Depuis le printemps 1951, la Simca 8 conçue avant-guerre a été remplacée par la Simca 9, bien plus moderne. Du côté de chez Facel-Metallon, ça pose quelques ennuis d'organisation. En effet, la Simca 8 Sport est construite sur la base du châssis de la berline, et la remplaçante est une monocoque. Pour Jean Daninos, la conception de la Simca 8 Sport est à revoir de fond en comble. En attendant, les derniers châssis en stock sont utilisés, jusqu'à épuisement.

En discutant avec des techniciens de Fiat, qui planchaient sur un projet de cabriolet à partir de la Fiat 1400 dont la structure est très semblable à celle e la Simca 9, Daninos parvient à trouver un compromis en récupérant les coques avant qu'elles ne soient terminés. Toutefois, l'élaboration d'un cabriolet est à exclure, faute de rigidité.
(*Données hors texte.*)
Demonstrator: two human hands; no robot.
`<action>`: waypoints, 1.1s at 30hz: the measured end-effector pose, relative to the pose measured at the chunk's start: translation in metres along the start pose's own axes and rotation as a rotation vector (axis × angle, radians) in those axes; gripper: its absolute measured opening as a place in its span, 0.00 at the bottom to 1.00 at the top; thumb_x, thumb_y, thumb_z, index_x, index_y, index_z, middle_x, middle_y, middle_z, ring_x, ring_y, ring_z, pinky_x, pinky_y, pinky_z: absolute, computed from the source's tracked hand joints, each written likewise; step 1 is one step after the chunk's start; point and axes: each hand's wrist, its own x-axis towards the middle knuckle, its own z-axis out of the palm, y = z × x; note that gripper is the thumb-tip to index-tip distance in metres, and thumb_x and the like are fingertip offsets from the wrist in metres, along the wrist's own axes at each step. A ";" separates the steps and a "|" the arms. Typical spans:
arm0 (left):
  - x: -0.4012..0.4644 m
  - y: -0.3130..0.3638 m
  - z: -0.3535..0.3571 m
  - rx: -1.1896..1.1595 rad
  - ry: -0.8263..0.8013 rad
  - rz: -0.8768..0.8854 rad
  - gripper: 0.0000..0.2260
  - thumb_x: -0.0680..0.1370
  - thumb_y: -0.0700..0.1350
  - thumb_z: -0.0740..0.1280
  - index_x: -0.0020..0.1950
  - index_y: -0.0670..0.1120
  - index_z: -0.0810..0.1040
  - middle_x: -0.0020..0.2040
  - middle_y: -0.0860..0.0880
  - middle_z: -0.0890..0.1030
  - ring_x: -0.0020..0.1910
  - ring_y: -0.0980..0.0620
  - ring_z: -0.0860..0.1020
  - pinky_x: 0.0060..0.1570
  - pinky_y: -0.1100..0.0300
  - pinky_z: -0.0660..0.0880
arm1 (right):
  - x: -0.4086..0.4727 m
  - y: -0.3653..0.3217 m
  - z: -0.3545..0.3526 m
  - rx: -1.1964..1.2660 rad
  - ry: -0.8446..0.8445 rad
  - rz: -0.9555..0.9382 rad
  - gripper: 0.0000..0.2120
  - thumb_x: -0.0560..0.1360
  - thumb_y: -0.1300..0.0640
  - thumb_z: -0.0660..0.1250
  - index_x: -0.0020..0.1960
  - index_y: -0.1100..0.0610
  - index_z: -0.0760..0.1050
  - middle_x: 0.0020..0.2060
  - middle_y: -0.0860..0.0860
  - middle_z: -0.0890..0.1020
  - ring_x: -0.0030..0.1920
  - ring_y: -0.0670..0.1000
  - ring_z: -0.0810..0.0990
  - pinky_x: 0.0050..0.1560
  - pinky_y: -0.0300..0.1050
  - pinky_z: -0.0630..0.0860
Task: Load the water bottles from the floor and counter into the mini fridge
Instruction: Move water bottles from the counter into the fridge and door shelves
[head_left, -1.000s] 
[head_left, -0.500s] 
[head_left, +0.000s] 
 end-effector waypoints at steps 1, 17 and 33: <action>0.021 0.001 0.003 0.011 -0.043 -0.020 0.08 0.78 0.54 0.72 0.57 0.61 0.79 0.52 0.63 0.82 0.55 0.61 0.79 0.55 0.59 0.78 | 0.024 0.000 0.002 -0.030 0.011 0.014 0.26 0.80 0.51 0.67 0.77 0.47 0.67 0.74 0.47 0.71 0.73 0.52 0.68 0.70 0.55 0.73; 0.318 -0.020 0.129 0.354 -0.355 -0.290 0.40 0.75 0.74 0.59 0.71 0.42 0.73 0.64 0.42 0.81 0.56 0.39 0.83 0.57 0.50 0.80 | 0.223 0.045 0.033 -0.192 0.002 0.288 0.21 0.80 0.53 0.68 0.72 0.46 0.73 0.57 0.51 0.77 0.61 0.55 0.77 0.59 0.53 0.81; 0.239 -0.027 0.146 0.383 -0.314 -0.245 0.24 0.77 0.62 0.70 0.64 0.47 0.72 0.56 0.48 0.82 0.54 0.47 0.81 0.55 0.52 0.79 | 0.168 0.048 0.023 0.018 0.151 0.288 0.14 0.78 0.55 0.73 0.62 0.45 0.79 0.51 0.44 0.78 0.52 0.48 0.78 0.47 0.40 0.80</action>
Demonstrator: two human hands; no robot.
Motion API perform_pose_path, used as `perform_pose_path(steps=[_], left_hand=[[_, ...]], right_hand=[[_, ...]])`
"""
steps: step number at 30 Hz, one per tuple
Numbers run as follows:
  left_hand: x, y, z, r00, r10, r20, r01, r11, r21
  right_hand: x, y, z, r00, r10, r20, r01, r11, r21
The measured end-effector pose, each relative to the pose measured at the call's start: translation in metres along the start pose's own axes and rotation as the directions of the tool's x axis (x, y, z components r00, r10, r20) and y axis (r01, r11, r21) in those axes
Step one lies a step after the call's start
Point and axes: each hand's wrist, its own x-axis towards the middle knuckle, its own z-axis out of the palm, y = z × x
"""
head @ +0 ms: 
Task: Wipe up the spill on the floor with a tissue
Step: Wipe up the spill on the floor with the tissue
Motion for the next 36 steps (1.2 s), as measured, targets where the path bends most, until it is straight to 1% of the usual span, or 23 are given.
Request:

A partir du printemps 1952, les Simca 8 Sport sont rebaptisées Simca 9 Sport, avec pour seule modification la hauteur de l'assise des sièges. Mais en juillet 1952, la nouvelle Simca 9 Sport adopte enfin la structure monocoque (notre modèle). Les modifications sont importantes et il ne s'agit pas d'une simple évolution esthétique. Daninos s'est attaché à conserver la ressemblance tout en faisant évoluer prodondément la structure. Ainsi l'empattement a augmenté de 2 cm et la longueur totale de la voiture de 5 cm. La différence se constate sur la longueur entre le passage de roue arrière et la portière. On peut apposer une main entre les deux alors qu'il n'y avait pas d'espace auparavant. La face avant est plus droite et les phares sont encastrés verticalement, donc le cerclage est rond et non plus ovale. L'espace entre le pare-choc et le phare est plus important, ce qui allège l'allure. La moustache en bout de capot au-dessus de la calandre a disparu et la calandre ne comporte plus que trois barrettes horizontales. Les pare-chocs adoptent des tampons. A l'arrière, les feux sont réduits à un rond rouge qui réunit clignotant, stop et feu de position tandis que la catadioptre est séparé, juste en dessous. La ligne du coffre est également moins plongeante. A l'intérieur, l'un des changements le plus notables est l'arrivée du levier de vitesse au volant et d'un chauffage. Pour le moteur, ce n'est plus ni moins que celui de la Simca 9. Il profite cependant d'un taux de compression augmenté et d'une puissance de 51 ch (SAE). Pas de quoi faire honneur au label "Sport Coupé" d'autant que les tôles épaisses utilisées par Facel grèvent les performances.

Mais cette voiture est très chère à produire et n'est qu'un modèle de transition avant de passer à la "véritable" Simca 9 Sport. A partir de septembre 1952, la voiture évolue encore, identifiable par sa calandre à une seule barette. Cette version intermédiaire, fabriquée entre avril et septembre 1952 (arrêt officiel en juillet), aurait été fabriquée à 381 exemplaires si l'on en croit les numéros de série utilisés (et à condition qu'aucun trou n'existe dans la série). La collaboration entre Simca et Facel se poursuivra avec la Plein Ciel et l'Océane.